DuAL-Net: A Hybrid Framework for Alzheimer's Disease Prediction from Whole-Genome Sequencing via Local SNP Windows and Global Annotations
Journal:
arXiv
Published Date:
May 31, 2025
Abstract
Alzheimer's disease (AD) dementia is the most common form of dementia. With
the emergence of disease-modifying therapies, predicting disease risk before
symptom onset has become critical. We introduce DuAL-Net, a hybrid deep
learning framework for AD dementia prediction using whole genome sequencing
(WGS) data.
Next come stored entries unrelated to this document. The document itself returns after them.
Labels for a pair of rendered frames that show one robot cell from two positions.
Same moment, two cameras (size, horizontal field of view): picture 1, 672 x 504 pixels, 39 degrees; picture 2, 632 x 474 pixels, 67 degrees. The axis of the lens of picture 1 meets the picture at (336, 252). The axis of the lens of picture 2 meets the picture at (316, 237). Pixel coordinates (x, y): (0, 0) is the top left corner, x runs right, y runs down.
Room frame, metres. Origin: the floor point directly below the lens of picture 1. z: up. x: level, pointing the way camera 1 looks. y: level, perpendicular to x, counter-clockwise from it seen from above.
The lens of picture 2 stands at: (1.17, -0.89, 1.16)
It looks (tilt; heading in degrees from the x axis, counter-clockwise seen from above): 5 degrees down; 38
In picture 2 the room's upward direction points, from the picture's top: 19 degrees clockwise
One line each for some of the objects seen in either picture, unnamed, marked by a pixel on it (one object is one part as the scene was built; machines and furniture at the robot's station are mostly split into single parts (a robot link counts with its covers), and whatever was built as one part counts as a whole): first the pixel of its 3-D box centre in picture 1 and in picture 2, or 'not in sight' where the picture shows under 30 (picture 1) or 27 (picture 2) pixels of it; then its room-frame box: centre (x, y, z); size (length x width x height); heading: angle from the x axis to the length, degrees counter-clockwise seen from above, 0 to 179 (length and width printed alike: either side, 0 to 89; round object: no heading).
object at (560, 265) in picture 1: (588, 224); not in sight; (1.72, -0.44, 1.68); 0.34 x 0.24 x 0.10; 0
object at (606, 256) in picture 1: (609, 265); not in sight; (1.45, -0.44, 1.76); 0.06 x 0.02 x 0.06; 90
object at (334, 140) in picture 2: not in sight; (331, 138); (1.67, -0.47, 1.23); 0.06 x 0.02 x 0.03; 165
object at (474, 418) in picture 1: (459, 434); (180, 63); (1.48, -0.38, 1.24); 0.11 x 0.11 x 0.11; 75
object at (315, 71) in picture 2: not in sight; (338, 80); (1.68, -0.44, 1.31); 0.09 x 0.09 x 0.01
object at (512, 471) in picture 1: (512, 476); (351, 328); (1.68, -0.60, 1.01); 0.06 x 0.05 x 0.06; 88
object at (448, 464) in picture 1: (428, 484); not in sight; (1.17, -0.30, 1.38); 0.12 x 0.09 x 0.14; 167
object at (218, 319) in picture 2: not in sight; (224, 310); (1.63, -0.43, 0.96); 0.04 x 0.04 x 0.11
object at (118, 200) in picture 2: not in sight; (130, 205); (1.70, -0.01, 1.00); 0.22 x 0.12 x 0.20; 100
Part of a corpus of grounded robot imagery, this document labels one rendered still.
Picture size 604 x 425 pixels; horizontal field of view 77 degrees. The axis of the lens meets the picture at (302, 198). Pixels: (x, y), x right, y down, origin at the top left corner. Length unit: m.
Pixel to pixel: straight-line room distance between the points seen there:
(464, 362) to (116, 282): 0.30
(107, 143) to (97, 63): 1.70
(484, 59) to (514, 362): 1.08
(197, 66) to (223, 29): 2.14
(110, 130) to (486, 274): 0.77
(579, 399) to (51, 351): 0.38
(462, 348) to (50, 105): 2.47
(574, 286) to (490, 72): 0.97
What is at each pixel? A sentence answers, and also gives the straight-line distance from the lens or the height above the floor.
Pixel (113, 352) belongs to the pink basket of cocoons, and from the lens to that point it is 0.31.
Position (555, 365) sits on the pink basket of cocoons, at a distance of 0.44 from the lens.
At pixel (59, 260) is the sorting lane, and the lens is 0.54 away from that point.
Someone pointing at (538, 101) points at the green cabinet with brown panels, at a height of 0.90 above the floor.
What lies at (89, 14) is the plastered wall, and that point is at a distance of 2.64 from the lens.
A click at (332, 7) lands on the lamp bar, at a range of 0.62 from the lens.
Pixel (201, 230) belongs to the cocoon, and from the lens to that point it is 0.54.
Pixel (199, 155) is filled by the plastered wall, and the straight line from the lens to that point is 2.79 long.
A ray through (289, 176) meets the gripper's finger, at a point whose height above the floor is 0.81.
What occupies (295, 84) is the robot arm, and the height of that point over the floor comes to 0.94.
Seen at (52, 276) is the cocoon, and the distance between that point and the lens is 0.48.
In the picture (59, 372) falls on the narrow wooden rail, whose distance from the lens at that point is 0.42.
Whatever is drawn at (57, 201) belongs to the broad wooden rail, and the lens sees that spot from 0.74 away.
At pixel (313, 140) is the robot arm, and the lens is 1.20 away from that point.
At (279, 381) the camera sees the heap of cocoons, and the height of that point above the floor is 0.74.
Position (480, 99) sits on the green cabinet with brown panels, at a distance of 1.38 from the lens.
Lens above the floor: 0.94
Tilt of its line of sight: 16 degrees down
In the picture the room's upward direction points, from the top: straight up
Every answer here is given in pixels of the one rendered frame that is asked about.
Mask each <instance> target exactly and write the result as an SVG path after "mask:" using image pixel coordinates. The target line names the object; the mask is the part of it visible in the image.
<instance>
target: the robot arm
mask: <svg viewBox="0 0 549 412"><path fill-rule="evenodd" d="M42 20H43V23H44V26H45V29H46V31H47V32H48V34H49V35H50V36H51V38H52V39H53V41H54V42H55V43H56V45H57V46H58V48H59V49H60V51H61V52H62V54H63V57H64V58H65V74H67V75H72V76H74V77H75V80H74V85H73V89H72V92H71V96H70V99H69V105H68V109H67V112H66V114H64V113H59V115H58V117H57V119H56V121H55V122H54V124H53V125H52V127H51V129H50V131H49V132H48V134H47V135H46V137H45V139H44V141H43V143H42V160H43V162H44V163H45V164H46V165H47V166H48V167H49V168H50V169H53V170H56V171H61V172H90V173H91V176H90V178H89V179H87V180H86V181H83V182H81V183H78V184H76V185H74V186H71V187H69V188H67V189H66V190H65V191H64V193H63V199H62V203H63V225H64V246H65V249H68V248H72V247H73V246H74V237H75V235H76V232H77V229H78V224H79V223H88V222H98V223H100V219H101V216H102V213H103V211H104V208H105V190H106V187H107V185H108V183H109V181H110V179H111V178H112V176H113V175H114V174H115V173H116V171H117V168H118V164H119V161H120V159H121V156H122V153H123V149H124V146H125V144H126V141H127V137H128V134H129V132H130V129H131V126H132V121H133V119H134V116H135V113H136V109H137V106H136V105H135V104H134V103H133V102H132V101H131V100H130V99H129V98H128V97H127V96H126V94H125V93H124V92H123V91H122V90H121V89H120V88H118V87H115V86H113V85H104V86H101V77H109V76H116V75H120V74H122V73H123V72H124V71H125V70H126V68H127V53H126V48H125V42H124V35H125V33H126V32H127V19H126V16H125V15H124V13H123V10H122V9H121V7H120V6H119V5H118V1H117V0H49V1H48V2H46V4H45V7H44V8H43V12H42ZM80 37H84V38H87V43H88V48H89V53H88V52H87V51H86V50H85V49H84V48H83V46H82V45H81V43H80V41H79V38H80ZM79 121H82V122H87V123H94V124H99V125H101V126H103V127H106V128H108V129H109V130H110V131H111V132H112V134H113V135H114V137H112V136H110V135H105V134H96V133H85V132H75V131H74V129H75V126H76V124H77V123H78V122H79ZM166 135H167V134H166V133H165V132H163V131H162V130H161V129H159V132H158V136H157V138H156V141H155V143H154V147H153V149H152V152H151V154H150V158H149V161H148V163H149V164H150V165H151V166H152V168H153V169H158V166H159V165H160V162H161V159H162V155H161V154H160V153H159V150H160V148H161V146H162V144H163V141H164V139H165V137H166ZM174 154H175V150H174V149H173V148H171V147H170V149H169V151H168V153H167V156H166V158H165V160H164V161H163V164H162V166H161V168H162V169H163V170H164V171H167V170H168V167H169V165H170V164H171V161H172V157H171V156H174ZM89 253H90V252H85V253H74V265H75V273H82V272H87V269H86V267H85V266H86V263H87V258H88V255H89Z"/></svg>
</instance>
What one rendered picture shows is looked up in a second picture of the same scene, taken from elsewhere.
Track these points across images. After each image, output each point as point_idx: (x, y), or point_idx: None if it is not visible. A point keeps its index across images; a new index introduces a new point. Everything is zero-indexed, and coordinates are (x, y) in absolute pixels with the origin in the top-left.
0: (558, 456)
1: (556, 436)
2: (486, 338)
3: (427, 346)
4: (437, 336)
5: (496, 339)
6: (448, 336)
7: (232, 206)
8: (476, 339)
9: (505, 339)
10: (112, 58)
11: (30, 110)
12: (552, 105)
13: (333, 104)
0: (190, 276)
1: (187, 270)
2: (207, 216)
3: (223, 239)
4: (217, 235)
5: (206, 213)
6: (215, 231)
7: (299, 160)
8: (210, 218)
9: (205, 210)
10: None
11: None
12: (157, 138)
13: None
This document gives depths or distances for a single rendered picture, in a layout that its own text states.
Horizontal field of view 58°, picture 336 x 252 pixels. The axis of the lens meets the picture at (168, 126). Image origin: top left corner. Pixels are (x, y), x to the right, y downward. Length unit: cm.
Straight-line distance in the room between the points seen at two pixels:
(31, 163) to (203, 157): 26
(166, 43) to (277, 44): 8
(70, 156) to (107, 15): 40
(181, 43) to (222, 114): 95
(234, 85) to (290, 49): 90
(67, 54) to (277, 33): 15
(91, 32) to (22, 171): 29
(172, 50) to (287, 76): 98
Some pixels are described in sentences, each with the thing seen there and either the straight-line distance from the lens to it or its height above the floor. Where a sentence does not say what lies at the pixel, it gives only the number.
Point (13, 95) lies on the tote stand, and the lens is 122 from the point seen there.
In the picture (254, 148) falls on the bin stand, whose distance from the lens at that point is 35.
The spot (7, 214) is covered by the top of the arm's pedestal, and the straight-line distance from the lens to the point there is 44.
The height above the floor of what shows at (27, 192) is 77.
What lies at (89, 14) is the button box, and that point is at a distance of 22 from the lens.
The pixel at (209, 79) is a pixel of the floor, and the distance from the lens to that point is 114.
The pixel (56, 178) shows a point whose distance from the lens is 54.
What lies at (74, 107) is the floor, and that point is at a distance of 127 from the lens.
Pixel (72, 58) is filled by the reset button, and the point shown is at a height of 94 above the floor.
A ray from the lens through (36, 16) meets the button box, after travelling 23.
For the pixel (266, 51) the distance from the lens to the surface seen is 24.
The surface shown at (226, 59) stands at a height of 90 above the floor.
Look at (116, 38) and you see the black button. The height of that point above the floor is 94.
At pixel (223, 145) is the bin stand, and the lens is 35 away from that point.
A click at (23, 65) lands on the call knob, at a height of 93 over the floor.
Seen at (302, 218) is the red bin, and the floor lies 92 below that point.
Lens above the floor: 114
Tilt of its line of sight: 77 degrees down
DuAL-Net integrates two components: local probability modeling,
which segments the genome into non-overlapping windows, and global
annotation-based modeling, which annotates SNPs and reorganizes WGS input to
capture long-range functional relationships. Both employ out-of-fold stacking
with TabNet and Random Forest classifiers. Final predictions combine local and
global probabilities using an optimized weighting parameter alpha. We analyzed
WGS data from 1,050 individuals (443 cognitively normal, 607 AD dementia) using
five-fold cross-validation. DuAL-Net achieved an AUC of 0.671 using top-ranked
SNPs, representing 35.0% and 20.3% higher performance than bottom-ranked and
randomly selected SNPs, respectively. ROC analysis demonstrated strong positive
correlation between SNP prioritization rank and predictive power. The model
identified known AD-associated SNPs as top contributors alongside potentially
novel variants. DuAL-Net presents a promising framework improving both
predictive accuracy and biological interpretability. The framework and web
implementation offer an accessible platform for broader research applications.